Gods in the details

By Keith Smith

Moko Jumbies: The Dancing Spirits of Trinidad, photographs by Stefan Falke, preface by Geoffrey Holder, introduction by Earl Lovelace (Pointed Leaf Press, ISBN 0-9727661-3-8, 216 pp)

Image from Moko Jumbies, by Stefan Falke

From Moko Jumbies; photograph by Stefan Falke

Any artist who succeeds in opening up aspects of a culture to a foreign audience can count it as a job well done. When, however, that artist succeeds in opening up aspects of a culture to its own people, then the job becomes all the more remarkable. This is precisely what German photographer Stefan Falke has done with his resplendent book Moko Jumbies: The Dancing Spirits of Trinidad. Trinbagonians, having read this book, are likely never to look at these walking, dancing towers in quite the same way again.

It is not that, as a subject, moko jumbies are not impressive in themselves. High in the air, they overlook the people below in keeping with their ancient African antecedents, where, mostly masked, they represented the ancestral spirits overlooking their tribal community. The Trinbagonian novelist Earl Lovelace in his lyrical, informative introduction to the book depicts them as “seeing beyond the present space and time, providing a sense of history and a vision of the future.” What Falke has brilliantly done with his camera is to look beyond the physical characteristics of height, colour, and even movement — although all these features are inevitably and gloriously captured — by breaking them down, as it were, so that here the gods are in the details, the camera as it focuses on the artistic process of becoming a moko jumbie forcing us to appreciate them in their human whole.

Working for over six years with the Keylemanjahro School of Arts and Culture — whose visionary founder Glen “Dragon” de Souza seventeen years ago “revived here the almost forgotten West African tradition of the Moko Jumbie . . . and adopt[ed] stilt walking into the annual Carnival celebration” as one means of “keeping underprivileged children from street life and drugs” — Falke has delivered a two-hundred-picture photographic essay that, frankly, boggles the imagination.

Designed by Stafford Cliff, the book begins with a dust-jacket spread of flamboyantly dressed children.

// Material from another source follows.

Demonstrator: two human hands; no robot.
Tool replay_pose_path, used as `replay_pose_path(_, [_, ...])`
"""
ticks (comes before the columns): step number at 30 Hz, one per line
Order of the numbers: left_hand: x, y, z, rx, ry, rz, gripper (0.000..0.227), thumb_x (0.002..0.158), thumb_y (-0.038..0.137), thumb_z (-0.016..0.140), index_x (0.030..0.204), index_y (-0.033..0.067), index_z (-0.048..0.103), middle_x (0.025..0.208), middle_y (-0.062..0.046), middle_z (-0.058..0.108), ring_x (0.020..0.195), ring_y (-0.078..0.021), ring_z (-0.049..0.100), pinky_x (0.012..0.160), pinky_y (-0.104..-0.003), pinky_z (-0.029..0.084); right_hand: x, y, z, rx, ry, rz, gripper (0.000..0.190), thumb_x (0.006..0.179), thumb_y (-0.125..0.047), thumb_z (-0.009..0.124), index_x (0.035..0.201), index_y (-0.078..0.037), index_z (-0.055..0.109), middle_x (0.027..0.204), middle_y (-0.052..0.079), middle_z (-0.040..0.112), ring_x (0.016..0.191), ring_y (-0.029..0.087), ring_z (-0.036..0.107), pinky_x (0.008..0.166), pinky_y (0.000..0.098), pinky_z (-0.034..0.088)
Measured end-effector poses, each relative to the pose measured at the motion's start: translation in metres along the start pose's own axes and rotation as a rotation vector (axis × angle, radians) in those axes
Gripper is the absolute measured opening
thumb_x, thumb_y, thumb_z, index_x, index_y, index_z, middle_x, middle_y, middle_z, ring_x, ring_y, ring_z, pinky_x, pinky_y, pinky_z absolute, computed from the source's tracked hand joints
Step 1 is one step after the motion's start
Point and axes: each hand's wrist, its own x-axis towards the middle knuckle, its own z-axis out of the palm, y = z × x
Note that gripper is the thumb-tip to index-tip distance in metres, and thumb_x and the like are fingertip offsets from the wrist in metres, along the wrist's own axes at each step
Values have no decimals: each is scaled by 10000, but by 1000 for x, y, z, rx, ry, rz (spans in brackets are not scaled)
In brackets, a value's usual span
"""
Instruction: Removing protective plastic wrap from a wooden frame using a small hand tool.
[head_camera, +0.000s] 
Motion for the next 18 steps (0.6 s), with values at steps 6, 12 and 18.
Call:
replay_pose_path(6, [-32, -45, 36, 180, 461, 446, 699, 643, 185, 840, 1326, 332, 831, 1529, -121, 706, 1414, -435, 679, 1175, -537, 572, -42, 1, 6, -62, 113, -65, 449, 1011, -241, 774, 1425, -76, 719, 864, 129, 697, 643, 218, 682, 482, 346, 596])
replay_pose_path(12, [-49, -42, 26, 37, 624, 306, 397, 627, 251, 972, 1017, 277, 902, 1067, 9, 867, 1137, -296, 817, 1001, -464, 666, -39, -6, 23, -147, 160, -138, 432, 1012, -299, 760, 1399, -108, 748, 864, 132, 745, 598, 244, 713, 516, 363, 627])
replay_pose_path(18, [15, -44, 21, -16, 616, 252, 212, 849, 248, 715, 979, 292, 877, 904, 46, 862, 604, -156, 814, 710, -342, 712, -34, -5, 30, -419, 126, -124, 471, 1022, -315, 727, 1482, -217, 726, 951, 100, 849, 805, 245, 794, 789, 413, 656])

Moko Jumbies then opens into a frontispiece of red, white, and black, the colours of Trinidad and Tobago’s national flag, which, as if to signal the photographer’s intent, flows into an arresting full-page photograph of two earth-rimmed red and white boots resting on two stilts from which dangle two black seat-belts, used to bind the moko jumbie to the stilts.

There is no human figure here, but the photograph speaks with its own voice that has its echo on a picture spread, two pages following, of a silhouette of moko jumbies practising in a schoolyard in the coolness of the evening’s dusk, the lengthening shadows evoking a sense of playfulness and mystery at one and the same time. Almost reluctantly, one turns that page, settles on a photo on the contents page of Dragon’s two-year-old son, the youngest stilt-walker in the yard, before coming to a broadly smiling picture of the Rasta-haired de Souza himself, framed by royal African fabric of red and gold.

The book has barely begun, because what follows demonstrates why the phrase “riot of colour” just had to become a Carnival cliché, and, if the book were just that, it would still easily have passed muster. Only it is all that and more, the “more” making it different — which is to say, superior — to the average Carnival coffee-table book in that, just as Carnival is only partly and, perhaps, not even chiefly about colour, Falke’s book is really about feeling and emotion, which means that he must have fallen in love with his subject and, as reward, the moko jumbie muse must have decided to bless his work for him.

And work it was, Falke going behind the scenes to register and record the effort required to become a moko jumbie, the getting ready, the first cautionary steps of the novitiate — for surely this is a spiritual vocation — the hours and dimensions of practice, the weariness, the sleeplessness, the camaraderie, the ingenuity, the pathos, the joy, all these children making to become gods even as this gifted photographer contrives to produce not only a fulsome fabulous book about a living art-form saved from death but an underlying snapshot of all-too-familiar aspects of the enduring human condition.

Location, location, location, because much of the force of Falke’s book has to do with his exquisite sense of and feel for background. So that one of the standout pictures (and even to put it this way is, if one is not careful, to tamper with the overall integrity of the work) shows a midnight-robbered moko jumbie practising his choreography in a back alley in Cocorite. The nappy-haired young man is startlingly handsome, in that easy way of the multi-ethnic Trinidadian tribe. His cape swirls behind him, blood-red, and such is his stilt-walking pose that he seems to be advancing to “draw”, in the gun-style of one of those Western films, on some village invader. He is watched, all the while, by a thumb-sucking child standing against a house from which hang clothes drying, the photograph having many elements that you see only in the going-over — the UNC legend on one wall, the pile of gravel on the road, a fat lady putting on an earring on a step. But one could write similar mini-essays on so many of these wonderful moko jumbie pictures that, as a Trinbagonian thanking Falke for helping us to see yet another of the taken-for-granted marvels that this country possesses, suffice it to be said that in his book of photographs, The Dancing Spirits of Trinidad, art meets art, making the imagination start.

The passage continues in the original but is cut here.